**Work to complete**
What you return must be the lines of the data that hold the word "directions".

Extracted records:

►

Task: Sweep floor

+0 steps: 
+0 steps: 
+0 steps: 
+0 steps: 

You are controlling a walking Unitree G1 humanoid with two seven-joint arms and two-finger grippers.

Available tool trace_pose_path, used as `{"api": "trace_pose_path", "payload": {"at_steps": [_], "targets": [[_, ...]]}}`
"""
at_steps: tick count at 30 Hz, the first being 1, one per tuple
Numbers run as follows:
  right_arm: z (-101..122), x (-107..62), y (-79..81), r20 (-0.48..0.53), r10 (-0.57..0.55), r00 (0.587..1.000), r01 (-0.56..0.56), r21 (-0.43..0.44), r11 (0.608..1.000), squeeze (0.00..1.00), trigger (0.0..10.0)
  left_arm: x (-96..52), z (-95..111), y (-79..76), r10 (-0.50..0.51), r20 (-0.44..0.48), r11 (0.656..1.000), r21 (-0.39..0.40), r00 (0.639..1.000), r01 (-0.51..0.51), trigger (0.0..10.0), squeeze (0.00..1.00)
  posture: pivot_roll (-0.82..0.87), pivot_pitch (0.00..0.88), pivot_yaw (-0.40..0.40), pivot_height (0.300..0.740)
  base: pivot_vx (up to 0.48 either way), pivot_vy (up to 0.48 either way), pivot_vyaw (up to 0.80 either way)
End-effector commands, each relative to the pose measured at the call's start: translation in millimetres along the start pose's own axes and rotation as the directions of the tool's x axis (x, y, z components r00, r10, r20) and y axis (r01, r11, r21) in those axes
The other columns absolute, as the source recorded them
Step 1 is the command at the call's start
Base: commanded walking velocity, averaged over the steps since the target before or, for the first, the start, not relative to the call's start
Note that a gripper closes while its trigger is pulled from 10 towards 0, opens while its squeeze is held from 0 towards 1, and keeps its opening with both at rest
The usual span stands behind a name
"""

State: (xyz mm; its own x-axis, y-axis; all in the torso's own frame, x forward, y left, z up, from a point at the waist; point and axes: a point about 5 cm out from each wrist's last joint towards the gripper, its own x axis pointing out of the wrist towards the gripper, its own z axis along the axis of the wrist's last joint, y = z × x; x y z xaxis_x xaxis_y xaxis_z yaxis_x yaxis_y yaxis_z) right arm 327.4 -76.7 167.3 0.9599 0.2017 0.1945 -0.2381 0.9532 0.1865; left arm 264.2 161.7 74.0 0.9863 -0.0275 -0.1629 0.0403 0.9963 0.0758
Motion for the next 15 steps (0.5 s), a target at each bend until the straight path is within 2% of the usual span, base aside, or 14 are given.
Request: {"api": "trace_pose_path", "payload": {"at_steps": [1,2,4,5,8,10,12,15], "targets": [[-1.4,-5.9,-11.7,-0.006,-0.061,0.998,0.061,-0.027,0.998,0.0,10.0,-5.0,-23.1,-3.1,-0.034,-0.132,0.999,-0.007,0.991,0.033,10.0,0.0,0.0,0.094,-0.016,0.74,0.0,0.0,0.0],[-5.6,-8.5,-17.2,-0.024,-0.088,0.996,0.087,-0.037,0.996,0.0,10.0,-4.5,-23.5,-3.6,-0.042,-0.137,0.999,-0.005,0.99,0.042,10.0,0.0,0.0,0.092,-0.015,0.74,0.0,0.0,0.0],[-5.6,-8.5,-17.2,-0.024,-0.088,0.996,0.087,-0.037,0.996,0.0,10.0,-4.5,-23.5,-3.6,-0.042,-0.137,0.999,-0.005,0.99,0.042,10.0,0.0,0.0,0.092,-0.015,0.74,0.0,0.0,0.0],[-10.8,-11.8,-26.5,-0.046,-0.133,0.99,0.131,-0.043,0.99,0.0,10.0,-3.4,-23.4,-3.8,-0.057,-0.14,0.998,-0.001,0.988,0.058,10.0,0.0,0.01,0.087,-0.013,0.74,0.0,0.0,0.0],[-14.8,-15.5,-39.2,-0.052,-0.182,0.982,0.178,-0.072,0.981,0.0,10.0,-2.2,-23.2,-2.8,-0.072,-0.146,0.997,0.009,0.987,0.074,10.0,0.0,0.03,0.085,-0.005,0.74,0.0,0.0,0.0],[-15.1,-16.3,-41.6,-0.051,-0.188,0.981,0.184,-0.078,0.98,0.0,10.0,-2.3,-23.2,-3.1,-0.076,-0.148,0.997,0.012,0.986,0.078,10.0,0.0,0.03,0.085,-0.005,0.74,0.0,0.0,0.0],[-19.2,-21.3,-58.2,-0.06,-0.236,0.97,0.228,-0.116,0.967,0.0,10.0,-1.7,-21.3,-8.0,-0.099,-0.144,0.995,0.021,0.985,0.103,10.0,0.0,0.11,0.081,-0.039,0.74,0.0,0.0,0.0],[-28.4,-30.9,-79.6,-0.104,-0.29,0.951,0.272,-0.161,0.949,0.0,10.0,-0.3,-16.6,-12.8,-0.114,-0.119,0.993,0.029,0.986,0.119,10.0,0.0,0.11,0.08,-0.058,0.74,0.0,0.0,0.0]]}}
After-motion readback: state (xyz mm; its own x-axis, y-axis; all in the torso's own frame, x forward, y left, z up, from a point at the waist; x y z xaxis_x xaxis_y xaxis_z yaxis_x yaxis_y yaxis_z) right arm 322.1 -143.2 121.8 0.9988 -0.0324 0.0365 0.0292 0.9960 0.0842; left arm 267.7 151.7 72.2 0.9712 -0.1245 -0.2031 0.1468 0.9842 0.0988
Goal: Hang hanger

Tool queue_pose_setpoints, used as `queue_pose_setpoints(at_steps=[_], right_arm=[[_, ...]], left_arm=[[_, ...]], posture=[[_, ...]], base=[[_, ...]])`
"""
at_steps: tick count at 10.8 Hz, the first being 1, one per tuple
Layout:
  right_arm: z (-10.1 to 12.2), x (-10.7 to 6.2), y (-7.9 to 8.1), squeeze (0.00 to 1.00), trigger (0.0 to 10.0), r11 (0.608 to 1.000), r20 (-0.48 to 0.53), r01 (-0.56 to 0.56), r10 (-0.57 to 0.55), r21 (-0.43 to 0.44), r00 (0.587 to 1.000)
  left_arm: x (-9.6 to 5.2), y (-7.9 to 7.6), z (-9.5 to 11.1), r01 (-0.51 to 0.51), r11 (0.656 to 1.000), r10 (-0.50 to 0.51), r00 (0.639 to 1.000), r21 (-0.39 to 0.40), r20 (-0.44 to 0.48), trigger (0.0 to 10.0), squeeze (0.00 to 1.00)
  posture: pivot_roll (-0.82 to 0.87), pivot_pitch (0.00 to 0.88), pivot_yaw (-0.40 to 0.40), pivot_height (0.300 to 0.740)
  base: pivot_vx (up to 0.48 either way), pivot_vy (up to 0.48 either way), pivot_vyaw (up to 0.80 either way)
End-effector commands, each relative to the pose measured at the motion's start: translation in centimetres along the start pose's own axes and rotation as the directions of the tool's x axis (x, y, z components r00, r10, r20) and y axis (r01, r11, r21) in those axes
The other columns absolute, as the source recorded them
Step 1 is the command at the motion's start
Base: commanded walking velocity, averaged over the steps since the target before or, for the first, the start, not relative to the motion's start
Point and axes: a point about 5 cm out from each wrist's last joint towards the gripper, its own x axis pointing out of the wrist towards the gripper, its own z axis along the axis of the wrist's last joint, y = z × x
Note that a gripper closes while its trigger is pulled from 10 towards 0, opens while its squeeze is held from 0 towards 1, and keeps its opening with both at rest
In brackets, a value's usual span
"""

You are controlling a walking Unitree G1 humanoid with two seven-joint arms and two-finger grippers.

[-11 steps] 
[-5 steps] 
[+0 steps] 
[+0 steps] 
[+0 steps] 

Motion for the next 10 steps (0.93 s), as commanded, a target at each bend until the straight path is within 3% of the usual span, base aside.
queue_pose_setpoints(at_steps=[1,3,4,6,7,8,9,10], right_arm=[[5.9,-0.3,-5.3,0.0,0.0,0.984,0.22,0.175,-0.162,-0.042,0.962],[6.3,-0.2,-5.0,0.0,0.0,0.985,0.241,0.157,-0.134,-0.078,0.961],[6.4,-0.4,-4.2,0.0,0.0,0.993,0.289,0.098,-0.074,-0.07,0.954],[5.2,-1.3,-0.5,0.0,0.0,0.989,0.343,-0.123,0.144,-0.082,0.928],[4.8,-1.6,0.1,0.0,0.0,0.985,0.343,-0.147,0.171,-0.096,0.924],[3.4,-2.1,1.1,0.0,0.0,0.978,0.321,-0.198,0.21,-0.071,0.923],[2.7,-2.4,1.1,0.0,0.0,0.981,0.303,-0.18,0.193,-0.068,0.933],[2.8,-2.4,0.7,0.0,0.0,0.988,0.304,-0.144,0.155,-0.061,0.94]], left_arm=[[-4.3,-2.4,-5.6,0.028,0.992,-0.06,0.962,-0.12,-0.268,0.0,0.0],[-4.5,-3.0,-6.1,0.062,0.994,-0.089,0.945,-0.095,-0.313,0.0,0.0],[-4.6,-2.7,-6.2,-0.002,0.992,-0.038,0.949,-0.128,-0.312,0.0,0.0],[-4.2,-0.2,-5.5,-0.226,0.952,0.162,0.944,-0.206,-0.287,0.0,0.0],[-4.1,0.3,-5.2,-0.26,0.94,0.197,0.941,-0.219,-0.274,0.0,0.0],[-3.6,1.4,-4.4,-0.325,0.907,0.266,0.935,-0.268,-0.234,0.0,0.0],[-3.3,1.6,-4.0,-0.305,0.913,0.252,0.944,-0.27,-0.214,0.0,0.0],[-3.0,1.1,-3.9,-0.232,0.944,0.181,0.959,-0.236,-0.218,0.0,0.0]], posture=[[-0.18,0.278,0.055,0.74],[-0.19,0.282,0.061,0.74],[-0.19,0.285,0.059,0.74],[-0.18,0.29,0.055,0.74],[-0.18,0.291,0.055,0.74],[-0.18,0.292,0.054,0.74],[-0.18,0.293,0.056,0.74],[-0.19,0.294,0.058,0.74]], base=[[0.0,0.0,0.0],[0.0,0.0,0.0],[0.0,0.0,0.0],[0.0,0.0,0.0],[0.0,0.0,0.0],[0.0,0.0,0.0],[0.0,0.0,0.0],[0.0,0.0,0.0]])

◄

**Solution for this exercise**
End-effector commands, each relative to the pose measured at the call's start: translation in millimetres along the start pose's own axes and rotation as the directions of the tool's x axis (x, y, z components r00, r10, r20) and y axis (r01, r11, r21) in those axes
End-effector commands, each relative to the pose measured at the motion's start: translation in centimetres along the start pose's own axes and rotation as the directions of the tool's x axis (x, y, z components r00, r10, r20) and y axis (r01, r11, r21) in those axes

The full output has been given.